What the graph’s structure reveals, taken as a whole:

Survival was defined by one criterion. Real revenue from real activity replaced token emissions as the measure of a legitimate protocol. Everything else flows from that shift.

The crash was generative, not just destructive. The mechanisms that eventually reversed 2022 were mostly triggered by 2022 itself — regulation, trust shifts, institutional infrastructure, and the real-yield standard all emerged from the collapse.

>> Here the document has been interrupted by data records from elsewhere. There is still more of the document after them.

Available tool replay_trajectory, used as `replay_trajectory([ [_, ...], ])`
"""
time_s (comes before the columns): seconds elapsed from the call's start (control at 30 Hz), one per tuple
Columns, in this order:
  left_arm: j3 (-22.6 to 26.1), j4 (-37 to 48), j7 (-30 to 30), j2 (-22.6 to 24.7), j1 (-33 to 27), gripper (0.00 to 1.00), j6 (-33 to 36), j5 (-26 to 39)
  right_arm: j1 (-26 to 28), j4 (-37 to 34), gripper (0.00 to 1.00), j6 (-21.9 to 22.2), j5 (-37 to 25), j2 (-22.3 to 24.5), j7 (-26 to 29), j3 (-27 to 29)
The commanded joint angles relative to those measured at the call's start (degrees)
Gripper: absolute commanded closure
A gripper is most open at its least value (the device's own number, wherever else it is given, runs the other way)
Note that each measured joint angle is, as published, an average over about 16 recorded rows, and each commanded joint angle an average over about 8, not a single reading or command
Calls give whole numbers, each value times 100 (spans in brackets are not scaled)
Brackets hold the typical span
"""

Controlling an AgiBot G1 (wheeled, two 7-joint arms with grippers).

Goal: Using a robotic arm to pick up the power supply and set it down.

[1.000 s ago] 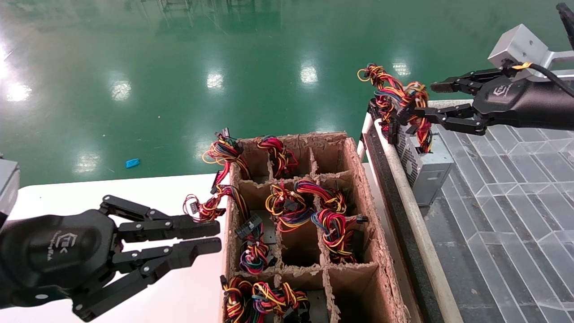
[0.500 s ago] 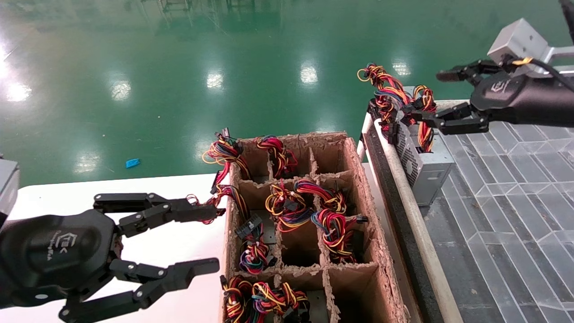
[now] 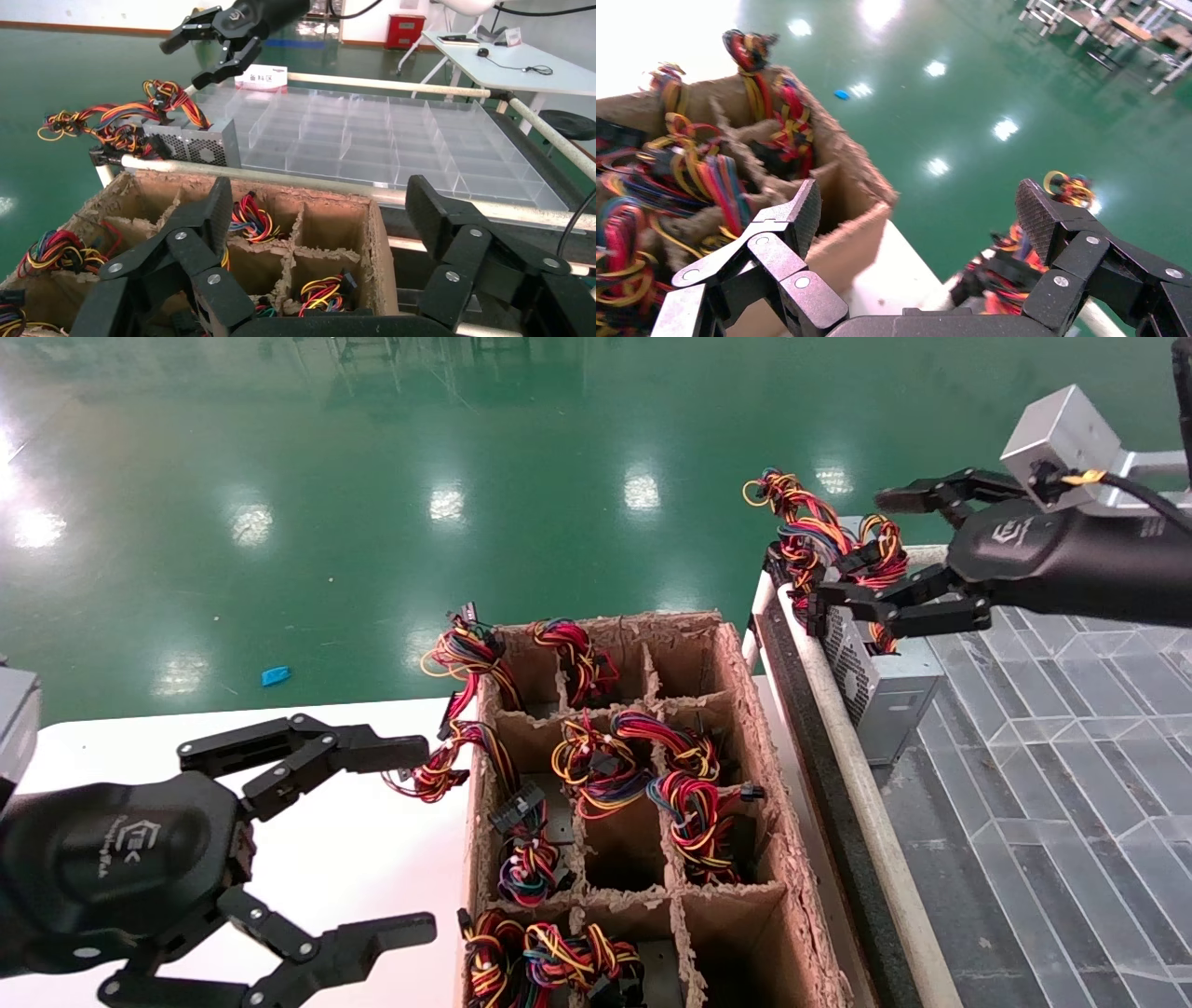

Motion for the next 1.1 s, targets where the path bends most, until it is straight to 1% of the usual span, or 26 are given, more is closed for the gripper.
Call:
replay_trajectory([
  [0.03, 0, 0, 0, 0, 0, 0, 0, 0, -134, 125, 0, -32, 125, 26, 28, 44],
  [1.1, 0, 0, 0, 0, 0, 0, 0, 0, -2305, 2154, 0, -553, 2150, 451, 477, 755],
])
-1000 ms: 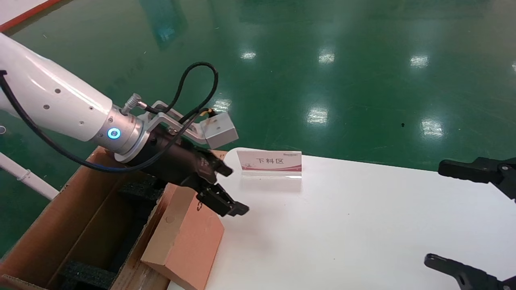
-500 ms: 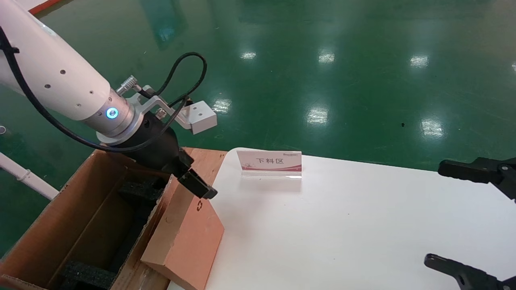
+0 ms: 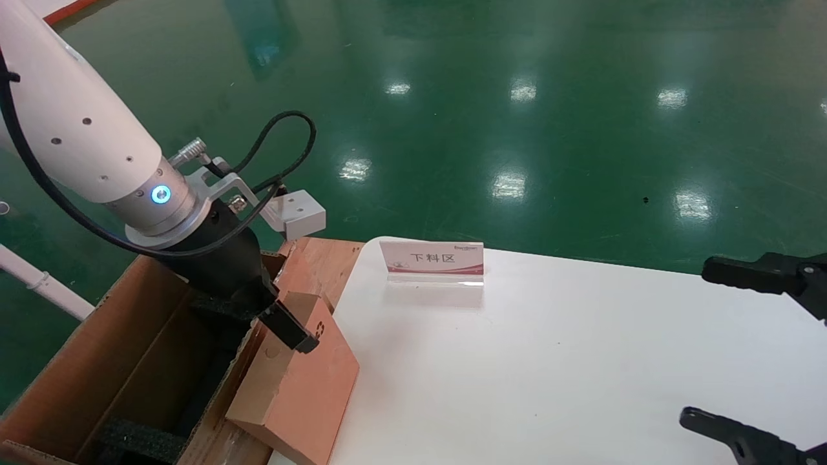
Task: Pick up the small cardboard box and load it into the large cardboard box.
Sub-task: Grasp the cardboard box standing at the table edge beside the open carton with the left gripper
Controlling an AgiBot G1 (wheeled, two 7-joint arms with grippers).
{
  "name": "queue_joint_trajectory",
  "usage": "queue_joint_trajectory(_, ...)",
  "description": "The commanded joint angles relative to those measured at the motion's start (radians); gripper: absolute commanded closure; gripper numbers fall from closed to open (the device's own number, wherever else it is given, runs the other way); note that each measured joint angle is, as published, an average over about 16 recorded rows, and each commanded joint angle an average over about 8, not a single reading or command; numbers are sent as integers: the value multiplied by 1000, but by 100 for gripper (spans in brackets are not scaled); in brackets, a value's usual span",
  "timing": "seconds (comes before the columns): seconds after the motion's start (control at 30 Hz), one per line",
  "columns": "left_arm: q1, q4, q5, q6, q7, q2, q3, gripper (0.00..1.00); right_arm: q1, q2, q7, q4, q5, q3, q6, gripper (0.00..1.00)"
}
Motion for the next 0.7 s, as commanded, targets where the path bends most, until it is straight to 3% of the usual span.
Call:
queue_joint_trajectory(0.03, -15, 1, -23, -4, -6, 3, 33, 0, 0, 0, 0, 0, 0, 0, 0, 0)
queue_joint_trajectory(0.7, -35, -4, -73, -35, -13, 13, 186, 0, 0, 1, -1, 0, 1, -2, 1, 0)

Tether’s dominance is a geopolitical phenomenon, not a crypto one. Its feedback loop runs through emerging market currency instability, not through crypto market cycles. Regulatory frameworks designed to constrain it may not reach the markets where it actually operates.

The largest unresolved risk is invisible from the surface. EigenLayer’s restaking risk receives inputs from the entire Ethereum infrastructure stack but has no modeled outputs. The graph shows accumulation without discharge.

Bitcoin and Ethereum are not competing. They are running entirely separate experiments with different hypotheses about what makes something valuable. The graph treats them as parallel rather than competing.

The AI-crypto thesis is structural but premature. The graph’s architecture predicts that durable AI-crypto value will come from payment infrastructure first, and from autonomous financial agents only after that payment layer is established — and that establishment is not yet encoded as complete.